Или накажут? Я на миг замер в нерешительности. Но как раз в это
время Глыба картинно размахнулся и нанес первый удар. Я не видел,
но ясно почувствовал, как толстые твердые иглы впились в спину
стража. Парень сжался, но не произнес ни звука. Даже улыбку на лице
удержал. Командующий медленно потянул веревку на себя, шипы,
видимо, начали рвать кожу и мясо – и воин издал стон, полный
боли.
Блин, я не переживу второго удара! Особенно, под его взглядом.
Парень как бы говорит своими глазами: всё норм, государь-батюшка, я
не выдам военную тайну. Но мне-то от этого только тяжелее! Одно
дело, если соню и растеряху отшлепают, другое, когда кого-то рвут
на куски из-за моей глупой шутки!
Глыба еще только заносил руку, а я, позабыв о величественности,
выскочил на солнце и заорал:
– Стой!
Кажется, я забыл о том, что «не могу говорить из-за больного
языка», и произнес это чересчур внятно.
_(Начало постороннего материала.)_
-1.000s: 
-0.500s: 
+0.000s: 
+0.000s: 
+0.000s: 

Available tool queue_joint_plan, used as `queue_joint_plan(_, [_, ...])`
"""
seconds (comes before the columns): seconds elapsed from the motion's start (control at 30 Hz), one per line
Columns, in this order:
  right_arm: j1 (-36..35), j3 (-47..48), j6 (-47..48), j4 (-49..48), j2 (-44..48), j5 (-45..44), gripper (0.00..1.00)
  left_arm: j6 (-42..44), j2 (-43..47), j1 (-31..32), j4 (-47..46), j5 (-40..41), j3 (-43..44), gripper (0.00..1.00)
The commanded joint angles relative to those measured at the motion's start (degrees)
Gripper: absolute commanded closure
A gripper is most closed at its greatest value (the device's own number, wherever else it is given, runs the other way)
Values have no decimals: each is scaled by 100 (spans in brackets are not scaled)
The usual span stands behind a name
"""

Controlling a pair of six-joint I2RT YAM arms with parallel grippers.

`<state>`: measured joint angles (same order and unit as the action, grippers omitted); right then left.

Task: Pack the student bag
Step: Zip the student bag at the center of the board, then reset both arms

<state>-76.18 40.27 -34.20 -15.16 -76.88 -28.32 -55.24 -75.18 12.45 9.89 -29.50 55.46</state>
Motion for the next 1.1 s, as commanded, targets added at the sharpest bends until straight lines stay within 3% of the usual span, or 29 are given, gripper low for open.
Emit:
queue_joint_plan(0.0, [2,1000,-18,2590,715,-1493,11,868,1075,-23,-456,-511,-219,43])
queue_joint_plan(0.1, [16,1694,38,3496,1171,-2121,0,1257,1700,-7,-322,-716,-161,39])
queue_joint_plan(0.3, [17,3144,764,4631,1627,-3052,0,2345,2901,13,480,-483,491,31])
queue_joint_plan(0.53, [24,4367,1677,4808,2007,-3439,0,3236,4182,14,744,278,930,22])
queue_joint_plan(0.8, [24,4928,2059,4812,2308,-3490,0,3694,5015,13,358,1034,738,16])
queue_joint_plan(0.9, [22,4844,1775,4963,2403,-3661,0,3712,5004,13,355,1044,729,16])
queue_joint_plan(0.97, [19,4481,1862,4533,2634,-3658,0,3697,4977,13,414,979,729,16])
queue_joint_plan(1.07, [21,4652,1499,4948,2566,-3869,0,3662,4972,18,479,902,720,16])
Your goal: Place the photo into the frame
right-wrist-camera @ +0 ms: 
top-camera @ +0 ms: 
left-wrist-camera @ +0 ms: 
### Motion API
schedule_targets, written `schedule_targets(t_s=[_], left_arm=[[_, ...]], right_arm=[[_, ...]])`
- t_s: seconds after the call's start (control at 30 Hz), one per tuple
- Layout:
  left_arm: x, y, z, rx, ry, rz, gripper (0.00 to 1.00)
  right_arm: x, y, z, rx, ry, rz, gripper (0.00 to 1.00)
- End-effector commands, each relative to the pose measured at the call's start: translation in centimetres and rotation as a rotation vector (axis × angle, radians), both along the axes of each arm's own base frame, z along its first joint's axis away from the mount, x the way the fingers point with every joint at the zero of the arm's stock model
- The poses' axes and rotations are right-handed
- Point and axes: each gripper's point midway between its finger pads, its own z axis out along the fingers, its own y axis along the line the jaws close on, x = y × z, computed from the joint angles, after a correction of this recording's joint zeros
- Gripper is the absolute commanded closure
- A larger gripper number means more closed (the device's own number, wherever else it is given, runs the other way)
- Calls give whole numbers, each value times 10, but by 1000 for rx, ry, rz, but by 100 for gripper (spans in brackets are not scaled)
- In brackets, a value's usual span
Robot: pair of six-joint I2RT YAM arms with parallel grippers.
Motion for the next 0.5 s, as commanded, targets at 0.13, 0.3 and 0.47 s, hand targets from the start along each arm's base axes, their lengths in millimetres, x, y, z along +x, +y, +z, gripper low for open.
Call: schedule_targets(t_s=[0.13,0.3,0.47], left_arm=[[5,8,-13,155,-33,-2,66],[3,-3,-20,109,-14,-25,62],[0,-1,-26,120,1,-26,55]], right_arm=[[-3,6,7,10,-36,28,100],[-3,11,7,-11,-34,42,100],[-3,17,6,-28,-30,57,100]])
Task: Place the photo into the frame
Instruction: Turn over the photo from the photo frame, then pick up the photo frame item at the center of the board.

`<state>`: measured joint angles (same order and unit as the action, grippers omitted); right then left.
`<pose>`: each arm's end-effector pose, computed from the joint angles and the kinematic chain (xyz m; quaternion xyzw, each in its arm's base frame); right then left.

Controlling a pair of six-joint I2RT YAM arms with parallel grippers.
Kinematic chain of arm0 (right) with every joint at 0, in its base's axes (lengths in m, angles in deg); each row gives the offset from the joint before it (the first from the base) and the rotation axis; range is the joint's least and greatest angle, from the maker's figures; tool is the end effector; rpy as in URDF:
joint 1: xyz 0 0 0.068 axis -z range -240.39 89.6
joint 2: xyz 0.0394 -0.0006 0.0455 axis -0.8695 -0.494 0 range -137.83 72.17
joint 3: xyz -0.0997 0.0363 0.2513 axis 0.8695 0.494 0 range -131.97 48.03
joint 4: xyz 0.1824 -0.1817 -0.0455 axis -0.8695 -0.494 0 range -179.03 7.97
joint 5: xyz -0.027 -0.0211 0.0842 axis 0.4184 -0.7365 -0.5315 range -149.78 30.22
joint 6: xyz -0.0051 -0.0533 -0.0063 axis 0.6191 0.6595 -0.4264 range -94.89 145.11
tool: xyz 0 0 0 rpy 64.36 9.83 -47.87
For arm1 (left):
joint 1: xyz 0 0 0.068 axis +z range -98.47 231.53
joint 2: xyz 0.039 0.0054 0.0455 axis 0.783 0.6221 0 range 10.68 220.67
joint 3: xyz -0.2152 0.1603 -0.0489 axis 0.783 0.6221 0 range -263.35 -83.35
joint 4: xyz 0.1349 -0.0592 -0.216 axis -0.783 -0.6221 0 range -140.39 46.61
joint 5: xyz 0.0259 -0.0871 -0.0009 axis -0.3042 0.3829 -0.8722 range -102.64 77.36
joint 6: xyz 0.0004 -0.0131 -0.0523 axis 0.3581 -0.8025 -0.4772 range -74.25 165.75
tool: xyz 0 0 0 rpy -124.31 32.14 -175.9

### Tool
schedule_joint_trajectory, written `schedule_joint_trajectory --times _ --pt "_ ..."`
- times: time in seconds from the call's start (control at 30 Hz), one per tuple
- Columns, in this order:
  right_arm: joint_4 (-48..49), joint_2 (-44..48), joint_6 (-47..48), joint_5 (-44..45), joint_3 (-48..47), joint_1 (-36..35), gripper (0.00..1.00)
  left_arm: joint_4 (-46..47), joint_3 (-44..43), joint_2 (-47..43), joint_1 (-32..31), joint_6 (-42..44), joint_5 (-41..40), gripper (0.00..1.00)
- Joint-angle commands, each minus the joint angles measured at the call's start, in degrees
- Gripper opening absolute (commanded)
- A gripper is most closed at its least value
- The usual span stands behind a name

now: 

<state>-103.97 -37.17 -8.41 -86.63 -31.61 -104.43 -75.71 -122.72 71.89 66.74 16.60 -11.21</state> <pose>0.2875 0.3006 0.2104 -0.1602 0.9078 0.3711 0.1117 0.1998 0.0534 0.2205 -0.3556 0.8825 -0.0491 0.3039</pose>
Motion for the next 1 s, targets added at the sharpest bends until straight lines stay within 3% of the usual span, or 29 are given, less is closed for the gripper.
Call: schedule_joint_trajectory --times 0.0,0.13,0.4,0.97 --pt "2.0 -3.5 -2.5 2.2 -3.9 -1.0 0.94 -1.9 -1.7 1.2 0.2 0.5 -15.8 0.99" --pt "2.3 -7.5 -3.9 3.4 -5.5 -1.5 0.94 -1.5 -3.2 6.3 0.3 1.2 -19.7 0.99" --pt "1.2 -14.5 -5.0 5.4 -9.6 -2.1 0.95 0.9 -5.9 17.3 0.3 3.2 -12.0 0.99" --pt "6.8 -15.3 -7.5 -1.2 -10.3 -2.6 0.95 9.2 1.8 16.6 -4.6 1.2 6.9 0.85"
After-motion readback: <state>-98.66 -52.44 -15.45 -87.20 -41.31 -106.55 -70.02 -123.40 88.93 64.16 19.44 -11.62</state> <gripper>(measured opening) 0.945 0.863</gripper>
И вообще, утратил всю
полагающуюся величественность. Но цели своей добился: жуткие шипы
повисли на веревке, не вцепились второй раз в спину страдальца.
«Надо говорить» – с ужасом понял я. Вот и кончились
предварительные ласки, теперь отступать некуда.
– Воин виновен.., – я еще активно мешал себе языком, выходило
медленно, коряво, но это давало мне время подобрать слова… да, в
конце-концов, придумать, что вообще говорить!
– Воин виновен… Воин сделал угрозу владыке… Плохой… Очень!
Я распинался, хмуря свои жиденькие брови, ибо не знал, куда
вывести речь.
– Воина сделаем битым. Воин отдохнет и заживет прежней жизнью?
Нет! –меня, наконец, накрыло вдохновение, теперь главное вспомнить
нужные слова. – Нет! Плохой воин всегда страдает! Всегда должно
страдать… Служба и почет – нет! Отдых – нет! Личная жизнь –
нет!
Кажется, у последнего слова был немного более эротический
подтекст, но я не знал, как сказать, что воина надо лишить семьи,
друзей и развлечений. Получилось так.
– Воин всю жизнь платит за вину! Должно платить… Воин должно
защищать владыку! И день, и ночь! Всю жизнь! Всё остальное
отнять!
Я украдкой выдохнул. Окружающие ошалело смотрели на меня. Даже
наказуемый. Похоже, в здешнем правовом поле мой вариант наказания
смотрится дико. Им бы всё кожу с кого спустить, руку отсечь или
голову. А я тут – с новаторскими идеями. Но, в любом случае, они не
могли дать четкую оценку: тяжелее мое наказание или легче? Я ведь
требовал этого человека к себе в вечное услужение. Требовал
отлучить его от семьи. Ото всех! Мне кажется, в этом диком мире
должно быть страшно остаться без семьи. Или нет?